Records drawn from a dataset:
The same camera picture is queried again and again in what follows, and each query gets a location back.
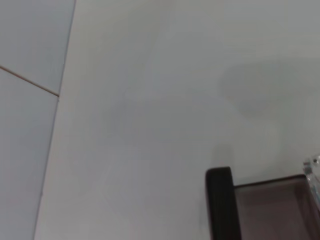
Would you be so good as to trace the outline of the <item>clear white glasses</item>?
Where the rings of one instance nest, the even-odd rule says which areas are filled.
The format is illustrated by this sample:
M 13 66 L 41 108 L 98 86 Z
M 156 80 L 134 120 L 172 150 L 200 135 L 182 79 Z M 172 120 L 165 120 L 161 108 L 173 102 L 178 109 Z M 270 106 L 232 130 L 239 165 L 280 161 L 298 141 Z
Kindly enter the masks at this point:
M 320 154 L 308 157 L 303 162 L 303 172 L 313 198 L 320 209 Z

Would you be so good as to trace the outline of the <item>black glasses case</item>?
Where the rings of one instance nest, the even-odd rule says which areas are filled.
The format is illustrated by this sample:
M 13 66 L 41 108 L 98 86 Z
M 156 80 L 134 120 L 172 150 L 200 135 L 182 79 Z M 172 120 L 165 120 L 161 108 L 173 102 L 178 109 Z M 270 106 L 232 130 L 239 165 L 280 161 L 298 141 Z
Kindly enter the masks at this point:
M 320 213 L 304 175 L 235 187 L 242 240 L 320 240 Z

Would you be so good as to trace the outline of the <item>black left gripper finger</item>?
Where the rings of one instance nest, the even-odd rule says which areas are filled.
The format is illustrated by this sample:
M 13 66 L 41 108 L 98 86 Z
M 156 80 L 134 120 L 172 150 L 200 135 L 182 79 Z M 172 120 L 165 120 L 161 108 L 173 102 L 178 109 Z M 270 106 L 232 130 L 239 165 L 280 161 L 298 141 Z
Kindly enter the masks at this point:
M 207 170 L 205 192 L 211 240 L 242 240 L 231 168 Z

WORK TO BE COMPLETED.
Given the data above, which lines hold the string "item"? Return them.

TASK OUTPUT.
Would you be so good as to trace the outline of the <item>clear white glasses</item>?
Would you be so good as to trace the outline of the <item>black glasses case</item>?
Would you be so good as to trace the outline of the <item>black left gripper finger</item>?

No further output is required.